Talvez penses que não noto, que não ligo, que não me incomodo com essas pequenas desfeitas porque tenho a certeza do teu amor. Nos últimos tempos, não tenho sequer a certeza de porque é que me manténs por perto. Nem sequer entendo muito bem para que me queres ainda na tua vida, nos teus contactos, nas tuas amizades. Porque sou bonita? Porque faço sucesso no meio dos teus amigos? Porque consigo dizer duas ou três frases bem articuladas e que se destacam no resto das palavras sem sentido e sem propósito? Porque te dou prazer? Tem sido difícil, tem sido complicado… Sabes que às vezes tenho quase a certeza de que se eu saísse com todos os homens do mundo, se marcasse encontros com todos os que me pedem para o fazer, e se tu viesses a descobrir, não te ias importar nem um pouquinho? Aliás, para descobrires, só se eu to dissesse directamente, sem rodeios, porque de outra forma, nem dás conta que tenho vida para além dos minutos que passo contigo. Assim como nunca queres saber com quem falei, por onde andei, o que estive a fazer… Perguntas e não esperas pela resposta, desvalorizas, gracejas…Ias ignorar, deixar de lado, responder uma daquelas coisas intelectuais que gostas de dizer sobre ter que aceitar as pessoas como elas são, e de que cada um precisa de ter o seu próprio espaço, e que não gostas de ser invasivo… Tanta compreensão entristece e faz doer! Fica muito parecido com falta de amor, falta de cuidado. E “quando a gente gosta, a gente cuida”, como diz o meu querido Caetano Veloso.

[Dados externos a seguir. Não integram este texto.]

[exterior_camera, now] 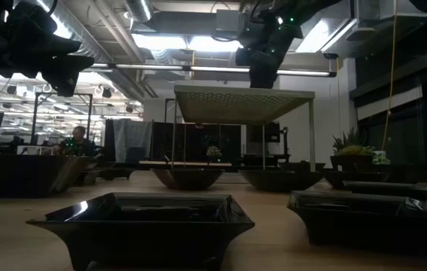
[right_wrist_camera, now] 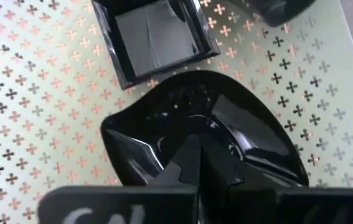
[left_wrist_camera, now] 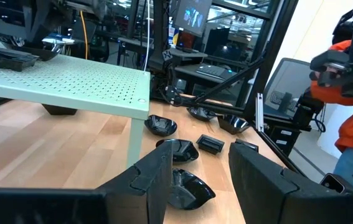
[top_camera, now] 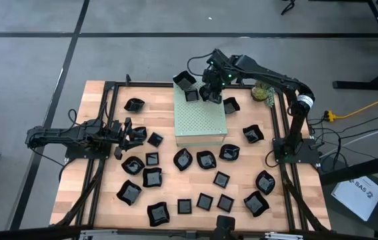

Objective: Pick & Place Mini shaped plates
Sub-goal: Adjust the black leaf shaped plate on the shelf

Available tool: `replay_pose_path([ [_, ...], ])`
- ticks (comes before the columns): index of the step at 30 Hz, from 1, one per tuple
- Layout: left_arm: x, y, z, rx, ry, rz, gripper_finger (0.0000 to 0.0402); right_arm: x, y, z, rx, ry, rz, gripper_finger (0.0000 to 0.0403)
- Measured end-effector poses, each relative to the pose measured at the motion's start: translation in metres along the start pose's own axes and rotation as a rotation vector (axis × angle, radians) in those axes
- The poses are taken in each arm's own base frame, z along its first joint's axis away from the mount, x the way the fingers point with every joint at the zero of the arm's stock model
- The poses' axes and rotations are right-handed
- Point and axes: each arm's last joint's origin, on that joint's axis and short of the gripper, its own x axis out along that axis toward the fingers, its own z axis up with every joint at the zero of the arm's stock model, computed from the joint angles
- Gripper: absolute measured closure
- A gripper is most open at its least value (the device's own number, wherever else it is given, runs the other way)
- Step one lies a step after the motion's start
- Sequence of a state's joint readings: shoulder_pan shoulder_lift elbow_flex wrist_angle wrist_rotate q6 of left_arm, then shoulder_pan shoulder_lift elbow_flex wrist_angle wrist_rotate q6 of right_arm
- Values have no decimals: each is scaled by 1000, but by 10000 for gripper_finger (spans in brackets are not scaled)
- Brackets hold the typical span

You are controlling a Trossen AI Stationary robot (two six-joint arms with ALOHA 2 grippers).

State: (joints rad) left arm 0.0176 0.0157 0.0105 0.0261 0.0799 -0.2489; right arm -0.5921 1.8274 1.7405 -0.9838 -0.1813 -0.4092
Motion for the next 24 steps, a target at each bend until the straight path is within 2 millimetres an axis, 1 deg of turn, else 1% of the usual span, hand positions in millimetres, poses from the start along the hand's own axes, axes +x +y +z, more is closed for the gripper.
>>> replay_pose_path([
  [7,0,0,0,0,0,0,249,2,10,4,-20,-2,0,398],
  [16,0,0,0,0,0,0,249,4,8,6,-51,4,-43,398],
  [24,0,0,0,0,0,0,249,8,11,3,-63,49,-23,398],
])
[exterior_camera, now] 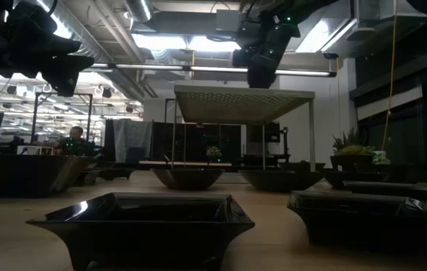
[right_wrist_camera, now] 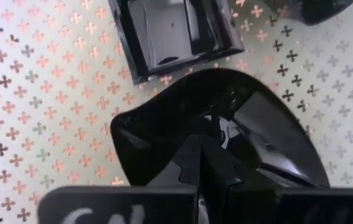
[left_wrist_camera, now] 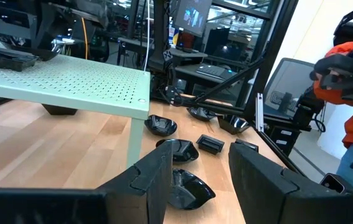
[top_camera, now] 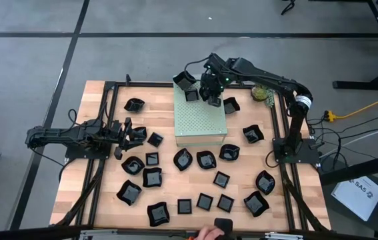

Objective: Pick & Place Mini shaped plates
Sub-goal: Adjust the black leaf shaped plate on the shelf, then adjust the black square plate on the shelf

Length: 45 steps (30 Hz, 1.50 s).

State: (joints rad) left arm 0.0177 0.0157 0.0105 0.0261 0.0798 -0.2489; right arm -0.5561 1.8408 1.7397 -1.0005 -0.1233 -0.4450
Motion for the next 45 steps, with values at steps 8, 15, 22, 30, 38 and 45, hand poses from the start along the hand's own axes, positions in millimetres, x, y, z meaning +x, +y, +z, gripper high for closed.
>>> replay_pose_path([
  [8,0,0,0,0,0,0,249,3,15,4,-32,24,31,398],
  [15,0,0,0,0,0,0,249,5,29,9,-44,23,60,398],
  [22,0,0,0,0,0,0,249,6,48,13,-42,26,135,398],
  [30,0,0,0,0,0,0,249,7,75,20,-71,8,261,398],
  [38,0,0,0,0,0,0,249,6,105,30,-140,-62,401,398],
  [45,0,0,0,0,0,0,249,-18,112,48,-263,-162,367,398],
])
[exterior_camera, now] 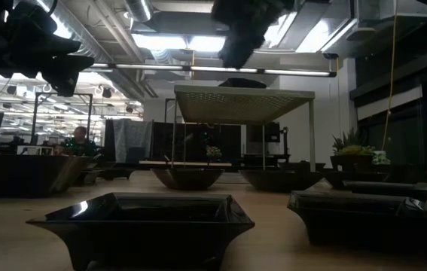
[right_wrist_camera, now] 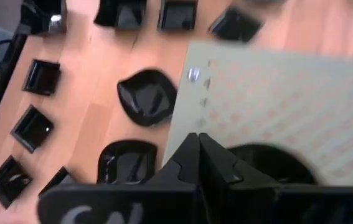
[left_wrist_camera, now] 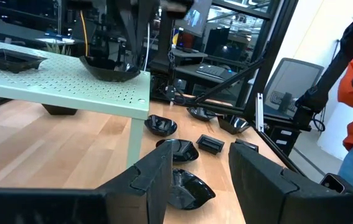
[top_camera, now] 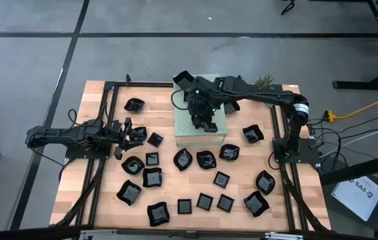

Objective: Pick & Place Mini shaped plates
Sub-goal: Adjust the black square plate on the shelf

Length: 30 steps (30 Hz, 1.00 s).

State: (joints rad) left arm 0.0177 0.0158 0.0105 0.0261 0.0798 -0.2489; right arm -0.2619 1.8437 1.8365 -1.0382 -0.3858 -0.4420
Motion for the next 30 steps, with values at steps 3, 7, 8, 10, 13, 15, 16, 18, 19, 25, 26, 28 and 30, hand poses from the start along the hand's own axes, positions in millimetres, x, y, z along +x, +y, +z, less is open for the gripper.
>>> replay_pose_path([
  [3,0,0,0,0,0,0,249,-16,-3,10,-63,-39,-79,398],
  [7,0,0,0,0,0,0,249,-29,-20,11,-71,-36,-267,398],
  [8,0,0,0,0,0,0,249,-28,-26,9,-62,-31,-297,398],
  [10,0,0,0,0,0,0,249,-23,-35,0,-38,-10,-332,398],
  [13,0,0,0,0,0,0,249,-8,-46,-13,9,-4,-354,398],
  [15,0,0,0,0,-1,0,249,1,-52,-19,46,-12,-388,398],
  [16,0,0,0,0,0,0,249,4,-55,-23,61,-11,-404,398],
  [18,0,0,0,0,-1,0,249,7,-61,-27,82,-10,-449,398],
  [19,0,0,0,0,0,0,249,9,-63,-29,88,-10,-470,398],
  [25,0,0,0,0,0,0,249,8,-66,-31,115,-3,-487,398],
  [26,0,0,0,0,-1,0,249,8,-66,-32,120,3,-484,398],
  [28,0,0,0,0,0,0,249,7,-67,-35,135,18,-479,398],
  [30,0,0,0,0,0,0,249,7,-67,-37,155,35,-473,398],
])
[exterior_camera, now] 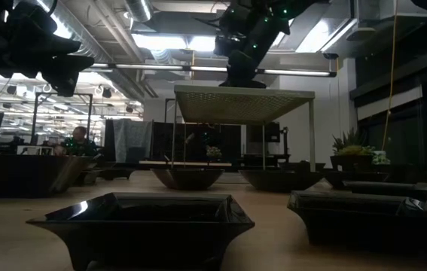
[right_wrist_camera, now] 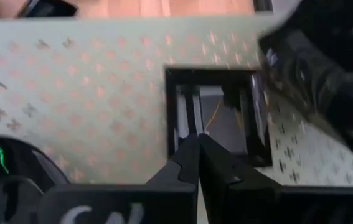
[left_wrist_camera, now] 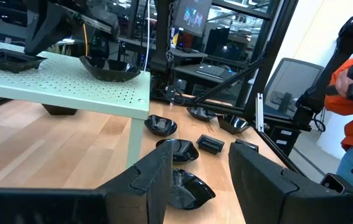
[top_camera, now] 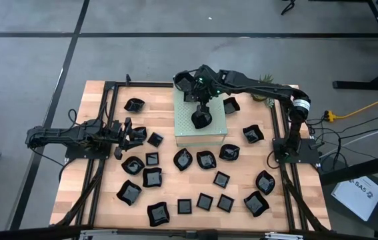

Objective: Pick & Place Mini shaped plates
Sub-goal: Adjust the black square plate on the shelf, then stack the black leaf shaped plate on top of the black leaf shape plate on the shelf

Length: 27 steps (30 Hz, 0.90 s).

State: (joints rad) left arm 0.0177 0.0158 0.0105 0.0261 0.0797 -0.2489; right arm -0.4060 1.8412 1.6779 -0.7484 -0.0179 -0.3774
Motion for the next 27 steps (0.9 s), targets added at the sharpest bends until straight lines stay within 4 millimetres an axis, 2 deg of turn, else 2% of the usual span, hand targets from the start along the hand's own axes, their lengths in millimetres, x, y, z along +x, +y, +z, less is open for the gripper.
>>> replay_pose_path([
  [9,0,0,0,0,0,0,249,-1,4,-9,13,93,47,398],
  [14,0,0,0,0,0,-1,249,-9,5,-10,19,94,49,398],
  [22,0,0,0,0,0,0,249,-35,3,1,16,92,105,398],
  [27,0,0,0,0,0,0,249,-43,-7,20,-30,-71,22,398],
])
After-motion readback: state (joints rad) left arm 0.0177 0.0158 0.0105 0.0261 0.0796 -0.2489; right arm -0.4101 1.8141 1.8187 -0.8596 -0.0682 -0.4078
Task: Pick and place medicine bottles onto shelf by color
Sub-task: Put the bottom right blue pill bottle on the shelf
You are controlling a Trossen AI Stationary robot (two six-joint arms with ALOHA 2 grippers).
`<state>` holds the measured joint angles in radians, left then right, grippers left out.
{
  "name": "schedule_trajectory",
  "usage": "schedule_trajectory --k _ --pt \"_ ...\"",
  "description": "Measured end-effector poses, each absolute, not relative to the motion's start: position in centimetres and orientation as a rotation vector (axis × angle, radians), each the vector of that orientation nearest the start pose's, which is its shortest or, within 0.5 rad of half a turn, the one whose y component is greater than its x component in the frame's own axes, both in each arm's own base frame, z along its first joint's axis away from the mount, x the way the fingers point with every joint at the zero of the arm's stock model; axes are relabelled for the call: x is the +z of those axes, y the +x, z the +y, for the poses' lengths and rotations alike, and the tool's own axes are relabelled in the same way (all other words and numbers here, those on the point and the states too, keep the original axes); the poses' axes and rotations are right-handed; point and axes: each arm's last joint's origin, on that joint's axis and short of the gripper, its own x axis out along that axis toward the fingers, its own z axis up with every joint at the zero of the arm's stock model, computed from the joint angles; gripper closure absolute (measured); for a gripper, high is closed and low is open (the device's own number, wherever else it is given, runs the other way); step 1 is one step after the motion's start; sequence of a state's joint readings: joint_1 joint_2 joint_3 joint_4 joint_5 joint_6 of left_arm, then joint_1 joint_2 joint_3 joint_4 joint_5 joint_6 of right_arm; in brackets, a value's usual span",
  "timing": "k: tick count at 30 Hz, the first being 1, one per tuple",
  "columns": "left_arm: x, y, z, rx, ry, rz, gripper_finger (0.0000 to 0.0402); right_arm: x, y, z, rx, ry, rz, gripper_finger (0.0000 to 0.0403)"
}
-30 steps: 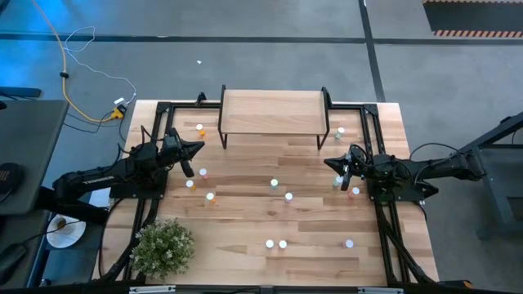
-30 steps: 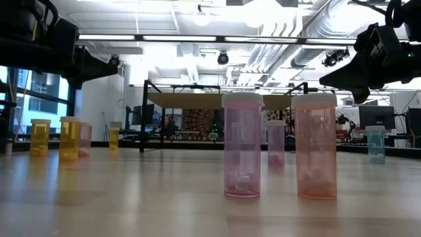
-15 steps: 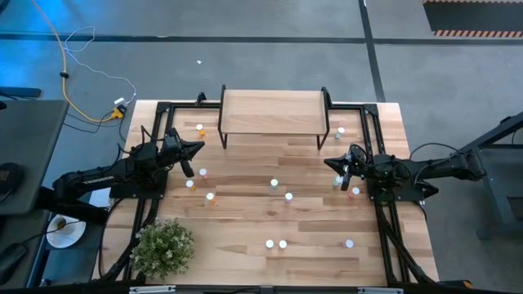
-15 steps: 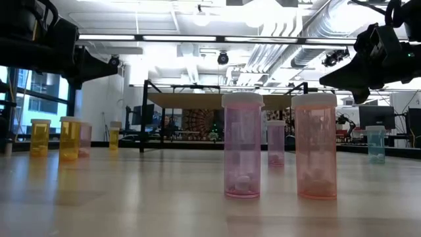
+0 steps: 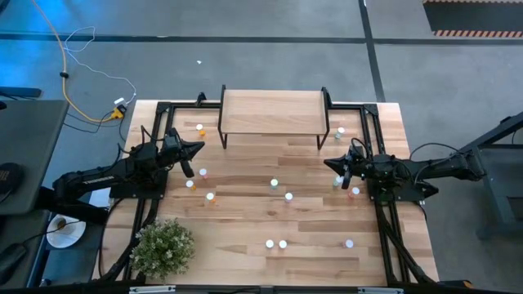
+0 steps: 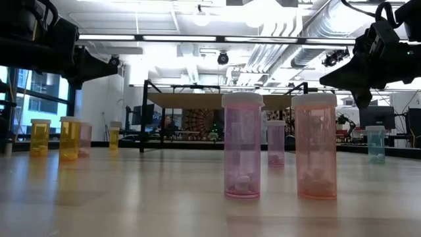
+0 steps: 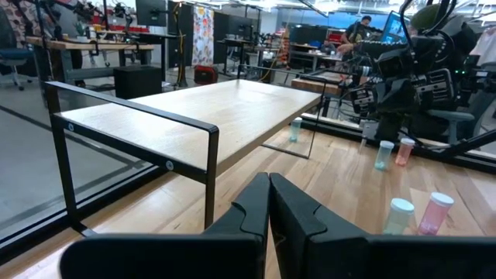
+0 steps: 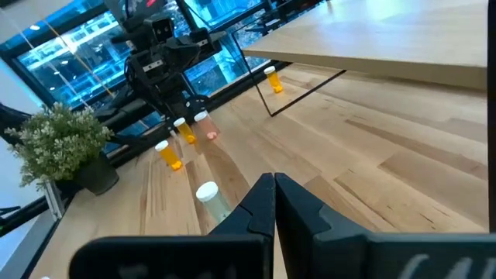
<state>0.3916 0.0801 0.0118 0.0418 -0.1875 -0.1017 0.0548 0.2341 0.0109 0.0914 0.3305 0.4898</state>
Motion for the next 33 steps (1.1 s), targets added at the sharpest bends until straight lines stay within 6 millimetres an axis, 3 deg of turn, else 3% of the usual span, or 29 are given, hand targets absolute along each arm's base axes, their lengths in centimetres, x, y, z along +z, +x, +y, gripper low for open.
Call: schedule_trajectory --k 22,29,33 --pt "16.5 9.2 4.4 0.577 -0.102 -0.003 0.0401 15.7 11.0 -0.4 -0.303 0.465 0.056 0.0400" --pt "16.5 9.2 4.4 0.577 -0.102 -0.002 0.0401 16.6 11.1 -0.4 -0.285 0.510 -0.021 0.0352" --pt "16.5 9.2 4.4 0.577 -0.102 -0.002 0.0401 18.6 11.0 -0.3 -0.266 0.515 -0.064 0.0318"
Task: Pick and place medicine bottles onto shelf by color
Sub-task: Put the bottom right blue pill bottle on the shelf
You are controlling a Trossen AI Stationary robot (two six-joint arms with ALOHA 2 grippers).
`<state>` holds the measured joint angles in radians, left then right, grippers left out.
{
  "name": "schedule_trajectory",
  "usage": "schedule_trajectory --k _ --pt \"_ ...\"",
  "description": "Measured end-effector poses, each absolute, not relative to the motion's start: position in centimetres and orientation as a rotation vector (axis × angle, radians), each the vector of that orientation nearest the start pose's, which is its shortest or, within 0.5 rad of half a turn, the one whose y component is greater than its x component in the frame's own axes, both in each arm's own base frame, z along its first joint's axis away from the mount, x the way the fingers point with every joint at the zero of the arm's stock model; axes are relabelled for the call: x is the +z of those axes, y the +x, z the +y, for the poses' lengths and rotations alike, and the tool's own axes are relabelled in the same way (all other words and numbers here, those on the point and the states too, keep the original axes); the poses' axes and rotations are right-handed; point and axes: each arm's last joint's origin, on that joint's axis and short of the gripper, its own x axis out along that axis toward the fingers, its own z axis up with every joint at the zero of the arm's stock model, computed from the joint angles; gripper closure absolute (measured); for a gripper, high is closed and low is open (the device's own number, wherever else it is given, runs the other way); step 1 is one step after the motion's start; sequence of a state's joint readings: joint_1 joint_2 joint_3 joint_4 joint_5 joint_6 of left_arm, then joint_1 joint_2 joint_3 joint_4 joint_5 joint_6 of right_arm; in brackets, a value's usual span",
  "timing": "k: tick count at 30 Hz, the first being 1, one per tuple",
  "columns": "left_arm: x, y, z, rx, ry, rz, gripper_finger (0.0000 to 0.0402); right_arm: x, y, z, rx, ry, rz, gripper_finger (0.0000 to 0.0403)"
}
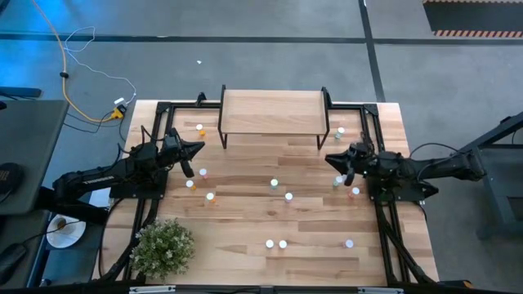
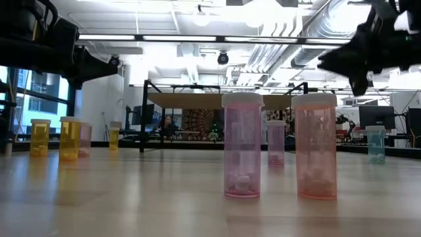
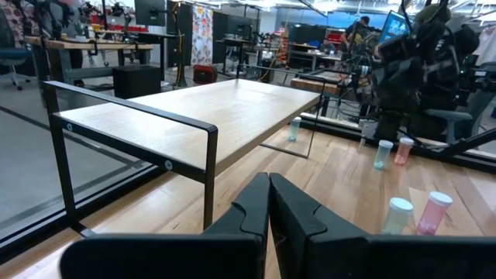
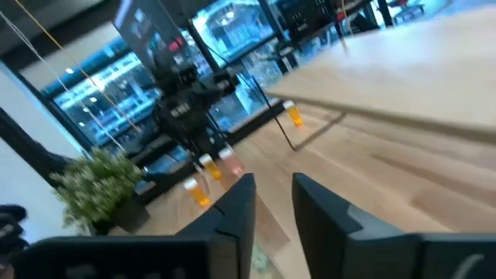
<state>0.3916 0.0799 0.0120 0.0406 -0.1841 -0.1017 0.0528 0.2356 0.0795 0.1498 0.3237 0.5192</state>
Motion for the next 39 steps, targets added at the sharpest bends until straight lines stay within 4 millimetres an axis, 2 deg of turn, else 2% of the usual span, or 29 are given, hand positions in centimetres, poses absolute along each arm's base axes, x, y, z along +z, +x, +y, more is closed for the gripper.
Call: schedule_trajectory --k 7,13,24,33,39 --pt "16.5 9.2 4.4 0.577 -0.102 -0.001 0.0401 22.2 10.4 -0.3 -0.259 0.463 -0.030 0.0300" --pt "16.5 9.2 4.4 0.579 -0.079 0.005 0.0401 24.7 9.9 -0.4 -0.294 0.523 0.073 0.0299" --pt "16.5 9.2 4.4 0.579 -0.077 0.006 0.0401 28.2 11.7 -0.1 -0.356 0.639 0.394 0.0300" --pt "16.5 9.2 4.4 0.579 -0.113 -0.004 0.0401 27.7 12.5 0.1 -0.489 0.727 0.695 0.0300" --pt "16.5 9.2 4.4 0.579 -0.120 -0.006 0.0401 26.8 12.6 1.0 -0.529 0.798 0.788 0.0300"
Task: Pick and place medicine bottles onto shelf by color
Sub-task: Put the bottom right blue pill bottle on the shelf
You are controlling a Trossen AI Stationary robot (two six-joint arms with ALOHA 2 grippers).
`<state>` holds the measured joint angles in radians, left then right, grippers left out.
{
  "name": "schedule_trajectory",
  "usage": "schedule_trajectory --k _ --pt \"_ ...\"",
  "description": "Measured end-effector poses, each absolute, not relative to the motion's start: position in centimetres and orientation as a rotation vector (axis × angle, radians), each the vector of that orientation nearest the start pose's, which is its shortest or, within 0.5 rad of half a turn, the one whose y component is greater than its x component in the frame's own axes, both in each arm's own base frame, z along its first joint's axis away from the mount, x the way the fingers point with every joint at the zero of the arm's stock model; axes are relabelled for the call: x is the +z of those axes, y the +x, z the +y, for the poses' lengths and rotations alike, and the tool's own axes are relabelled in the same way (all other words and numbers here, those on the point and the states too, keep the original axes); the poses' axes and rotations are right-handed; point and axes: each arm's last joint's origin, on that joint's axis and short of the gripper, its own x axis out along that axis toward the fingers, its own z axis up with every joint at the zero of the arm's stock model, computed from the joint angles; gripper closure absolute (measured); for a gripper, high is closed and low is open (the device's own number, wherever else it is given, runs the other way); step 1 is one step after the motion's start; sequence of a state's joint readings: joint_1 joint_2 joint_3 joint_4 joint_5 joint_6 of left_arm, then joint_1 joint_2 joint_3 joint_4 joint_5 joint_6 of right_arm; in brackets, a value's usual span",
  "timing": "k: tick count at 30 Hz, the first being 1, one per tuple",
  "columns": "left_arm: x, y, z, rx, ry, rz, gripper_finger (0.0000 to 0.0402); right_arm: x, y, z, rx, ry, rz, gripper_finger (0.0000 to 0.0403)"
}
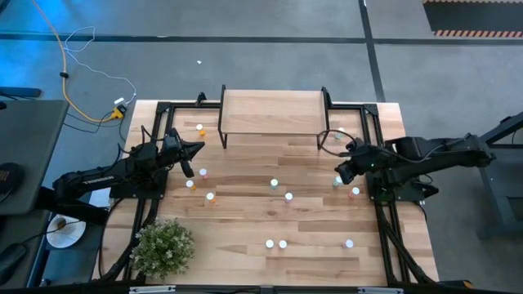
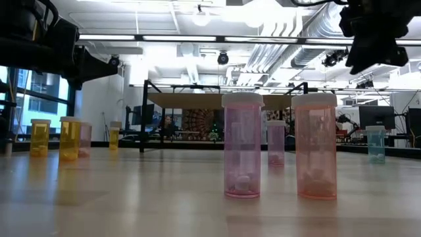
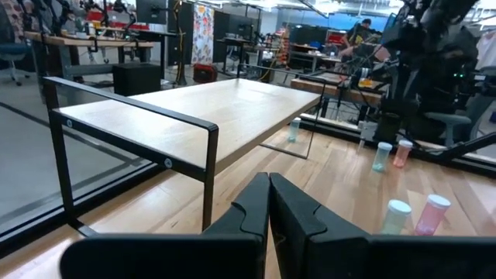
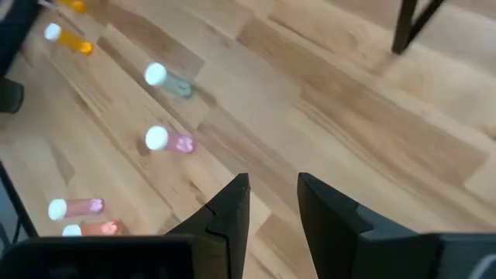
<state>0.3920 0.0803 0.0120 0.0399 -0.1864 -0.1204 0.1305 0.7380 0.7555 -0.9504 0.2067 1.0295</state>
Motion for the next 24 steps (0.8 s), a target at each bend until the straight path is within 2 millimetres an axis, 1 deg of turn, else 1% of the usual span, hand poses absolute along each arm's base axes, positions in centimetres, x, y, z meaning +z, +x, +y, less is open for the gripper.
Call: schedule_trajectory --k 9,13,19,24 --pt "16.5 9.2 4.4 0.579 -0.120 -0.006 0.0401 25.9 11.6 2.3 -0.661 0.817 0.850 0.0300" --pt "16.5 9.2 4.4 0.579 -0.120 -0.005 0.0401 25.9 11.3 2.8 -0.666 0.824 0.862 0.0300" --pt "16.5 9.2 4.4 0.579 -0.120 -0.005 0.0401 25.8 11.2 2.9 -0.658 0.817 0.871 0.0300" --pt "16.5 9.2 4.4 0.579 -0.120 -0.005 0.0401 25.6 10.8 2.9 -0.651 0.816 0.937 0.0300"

Não precisava de ser assim! Era para ser uma história linda, cheia de dificuldades naturais a quem se encontra na situação em que nos encontramos, mas uma história cheia de amor. Cheia de certezas, cheia de alegria, cheia de hoje e amanhã. Só o passado não pode ser mudado, nem substituído, mas o presente merece sempre ser um bocadinho mais bonito! Foi essa mistura de alegria, encanto, amor e desejo que fez com que me apaixonasse por ti. Podias ser o homem mais normal, mais simples e mais comum do mundo, se tivesses sabido entrar no meu coração da forma como entraste, eu amar-te-ia na mesma. Volta a ser quem eras nos tempos dos nossos primeiros tempos… Senta-te comigo, põe-me o braço em redor dos ombros, puxa-me para perto, dá-me colo, ouve-me, não consegues ver que estou a chorar?
Não preciso de mais nada, não peço mais nada, não sou difícil de contentar. Nem faço exigências, nem sou inconveniente. Dá-me um minuto do teu tempo. Enxuga-me as lágrimas, desvia-me o cabelo do rosto, diz que me amas.
Não preciso de mais do que isso para parar de chorar. Não é preciso que me faças promessas, nem que me faças juras eternas. Não tens que ser o maior e o mais inteligente de todos os homens. Nem o mais bem sucedido, nem o melhor entre os melhores. Para mim, já és isso tudo, porque te amo, e porque nunca conheci ninguém como tu.
Abraça-me com força, fica comigo hoje, só nós os dois, esquece o mundo lá fora. Não vês que estou a chorar?